WhatsApp sta per introdurre una novità che potrebbe cambiare radicalmente il modo in cui interagiamo con la piattaforma: le chat ospite. Questa funzione, attualmente in fase di test, permetterà agli utenti di avviare conversazioni con persone che non possiedono un account WhatsApp, aprendo nuove possibilità di comunicazione e semplificando l'accesso al servizio.
Dopo una fase di sperimentazione su Android, la funzionalità è ora disponibile per un numero limitato di beta tester su iOS e nella versione web di WhatsApp. Il concetto è semplice: un utente WhatsApp può generare un link di invito e condividerlo con chiunque, permettendo al destinatario di partecipare a una chat protetta senza la necessità di registrarsi. Questo approccio innovativo potrebbe attrarre nuovi utenti, in particolare in mercati dove WhatsApp non è ancora dominante, come negli Stati Uniti.
La meccanica delle chat ospite si basa su un sistema di inviti tramite link. L'utente WhatsApp crea un link specifico nella sezione "Invita un amico" e lo invia tramite SMS o altre app di messaggistica. Cliccando sul link, il destinatario viene reindirizzato a WhatsApp Web, dove può avviare una sessione di chat protetta. Invece di richiedere la registrazione, il sistema genera un identificativo univoco per l'ospite, che viene utilizzato per creare una chiave di crittografia end-to-end. Questo significa che le conversazioni rimangono private e accessibili solo ai partecipanti, garantendo la sicurezza e la riservatezza tipiche di WhatsApp.

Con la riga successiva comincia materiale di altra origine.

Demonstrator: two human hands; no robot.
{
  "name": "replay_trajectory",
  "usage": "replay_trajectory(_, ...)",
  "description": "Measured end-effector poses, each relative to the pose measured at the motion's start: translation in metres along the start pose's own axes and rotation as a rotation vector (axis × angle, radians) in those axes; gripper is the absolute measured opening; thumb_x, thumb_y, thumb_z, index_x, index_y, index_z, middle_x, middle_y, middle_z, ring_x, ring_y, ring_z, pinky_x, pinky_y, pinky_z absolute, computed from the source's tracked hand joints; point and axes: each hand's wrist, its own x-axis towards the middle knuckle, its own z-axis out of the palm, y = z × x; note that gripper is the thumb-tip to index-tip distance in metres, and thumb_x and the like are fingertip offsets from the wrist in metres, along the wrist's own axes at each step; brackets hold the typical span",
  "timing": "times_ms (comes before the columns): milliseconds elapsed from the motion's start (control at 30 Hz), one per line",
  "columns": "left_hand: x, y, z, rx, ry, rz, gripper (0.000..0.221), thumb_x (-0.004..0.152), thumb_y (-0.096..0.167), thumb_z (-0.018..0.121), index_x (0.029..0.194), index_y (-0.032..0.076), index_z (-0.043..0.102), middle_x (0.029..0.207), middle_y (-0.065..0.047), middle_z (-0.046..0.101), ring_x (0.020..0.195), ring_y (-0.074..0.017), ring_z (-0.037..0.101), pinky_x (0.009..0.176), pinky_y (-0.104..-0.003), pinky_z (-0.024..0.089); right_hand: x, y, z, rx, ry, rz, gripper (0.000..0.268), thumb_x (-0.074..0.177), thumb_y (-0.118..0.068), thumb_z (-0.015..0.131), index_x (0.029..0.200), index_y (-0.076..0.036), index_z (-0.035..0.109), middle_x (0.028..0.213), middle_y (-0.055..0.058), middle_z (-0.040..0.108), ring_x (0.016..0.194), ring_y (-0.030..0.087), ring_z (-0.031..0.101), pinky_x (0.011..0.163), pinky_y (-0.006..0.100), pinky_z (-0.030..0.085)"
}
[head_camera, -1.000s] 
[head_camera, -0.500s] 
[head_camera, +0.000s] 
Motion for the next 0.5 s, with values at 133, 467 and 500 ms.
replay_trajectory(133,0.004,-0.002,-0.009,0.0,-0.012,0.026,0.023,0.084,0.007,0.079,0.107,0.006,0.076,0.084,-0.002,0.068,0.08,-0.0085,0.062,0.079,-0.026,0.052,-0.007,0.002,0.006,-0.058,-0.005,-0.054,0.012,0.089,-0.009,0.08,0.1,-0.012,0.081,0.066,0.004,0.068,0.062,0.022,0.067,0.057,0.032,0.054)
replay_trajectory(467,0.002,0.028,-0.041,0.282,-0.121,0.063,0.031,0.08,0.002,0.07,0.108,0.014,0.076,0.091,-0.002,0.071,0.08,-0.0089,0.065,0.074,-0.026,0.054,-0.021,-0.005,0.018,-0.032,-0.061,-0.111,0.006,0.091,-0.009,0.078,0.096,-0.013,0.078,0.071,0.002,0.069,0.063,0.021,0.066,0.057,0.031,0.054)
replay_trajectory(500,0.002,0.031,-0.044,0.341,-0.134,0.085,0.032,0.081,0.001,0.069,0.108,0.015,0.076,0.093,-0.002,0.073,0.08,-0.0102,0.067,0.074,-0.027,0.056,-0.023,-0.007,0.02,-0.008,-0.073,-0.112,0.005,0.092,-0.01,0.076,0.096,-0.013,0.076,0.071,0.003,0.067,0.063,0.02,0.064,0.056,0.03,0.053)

Una volta generato il link, è l'ospite a dover iniziare la conversazione. Dopo aver accettato i termini di servizio di WhatsApp e inserito il proprio nome, può avviare il dialogo. È importante notare che chiunque entri in possesso del link può accedere alla chat, quindi è fondamentale condividere l'invito con cautela.
Durante la conversazione, l'interfaccia di WhatsApp segnala la presenza di un partecipante non registrato con l'etichetta "Ospite" accanto al suo nome, accompagnata dall'avviso "Non registrato su WhatsApp". L'ospite ha comunque la possibilità di creare un account WhatsApp in qualsiasi momento, e questa sembra essere una delle principali finalità della nuova funzione: incentivare l'adozione della piattaforma.

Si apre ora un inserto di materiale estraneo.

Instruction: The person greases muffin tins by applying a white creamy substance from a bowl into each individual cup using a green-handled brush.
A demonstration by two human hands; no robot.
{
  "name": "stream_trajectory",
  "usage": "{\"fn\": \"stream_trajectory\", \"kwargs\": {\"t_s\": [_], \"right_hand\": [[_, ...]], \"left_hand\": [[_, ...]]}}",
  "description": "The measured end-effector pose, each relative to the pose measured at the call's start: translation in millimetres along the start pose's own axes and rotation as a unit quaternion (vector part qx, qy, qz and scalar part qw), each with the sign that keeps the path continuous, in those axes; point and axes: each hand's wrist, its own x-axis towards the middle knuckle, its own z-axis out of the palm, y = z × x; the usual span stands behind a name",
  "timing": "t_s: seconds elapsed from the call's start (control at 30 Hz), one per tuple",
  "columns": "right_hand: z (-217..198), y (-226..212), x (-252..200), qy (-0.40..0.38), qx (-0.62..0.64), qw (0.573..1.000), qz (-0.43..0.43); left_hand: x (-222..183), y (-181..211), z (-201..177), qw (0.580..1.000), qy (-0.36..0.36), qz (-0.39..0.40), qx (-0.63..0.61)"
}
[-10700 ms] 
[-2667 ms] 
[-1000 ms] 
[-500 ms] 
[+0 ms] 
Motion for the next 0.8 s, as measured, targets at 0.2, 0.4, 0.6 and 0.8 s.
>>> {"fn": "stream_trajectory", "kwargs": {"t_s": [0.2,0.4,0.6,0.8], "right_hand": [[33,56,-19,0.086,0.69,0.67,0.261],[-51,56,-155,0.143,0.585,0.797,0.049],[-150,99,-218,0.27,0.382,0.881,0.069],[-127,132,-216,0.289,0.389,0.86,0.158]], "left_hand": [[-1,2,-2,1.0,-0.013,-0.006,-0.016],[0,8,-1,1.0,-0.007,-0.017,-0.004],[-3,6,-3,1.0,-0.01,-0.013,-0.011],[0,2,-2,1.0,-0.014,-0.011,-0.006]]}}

Al momento, le chat ospite offrono funzionalità limitate. Non supportano le chat di gruppo, i messaggi vocali, gli allegati, gli sticker, le GIF, le chiamate vocali o le videochiamate. Inoltre, le chat ospite vengono automaticamente eliminate dopo 10 giorni di inattività. Nonostante queste limitazioni, la funzione rappresenta un passo importante verso l'apertura di WhatsApp a un pubblico più ampio e potrebbe aprire la strada a nuove modalità di interazione e collaborazione.
La disponibilità delle chat ospite è attualmente limitata a un ristretto numero di beta tester su iOS, Android e nella versione web. Non è ancora chiaro quando la funzione sarà rilasciata a tutti gli utenti, ma l'introduzione delle chat ospite rappresenta un segnale incoraggiante per il futuro di WhatsApp e la sua continua evoluzione.
In conclusione, le chat ospite di WhatsApp rappresentano una potenziale rivoluzione nel mondo della messaggistica istantanea. Offrendo la possibilità di comunicare con chi non possiede un account, WhatsApp si apre a nuove opportunità di crescita e consolida il suo ruolo di leader nel settore. Resta da vedere come questa funzione si evolverà nel tempo e quali saranno le reazioni degli utenti, ma l'introduzione delle chat ospite è senza dubbio una mossa audace e innovativa.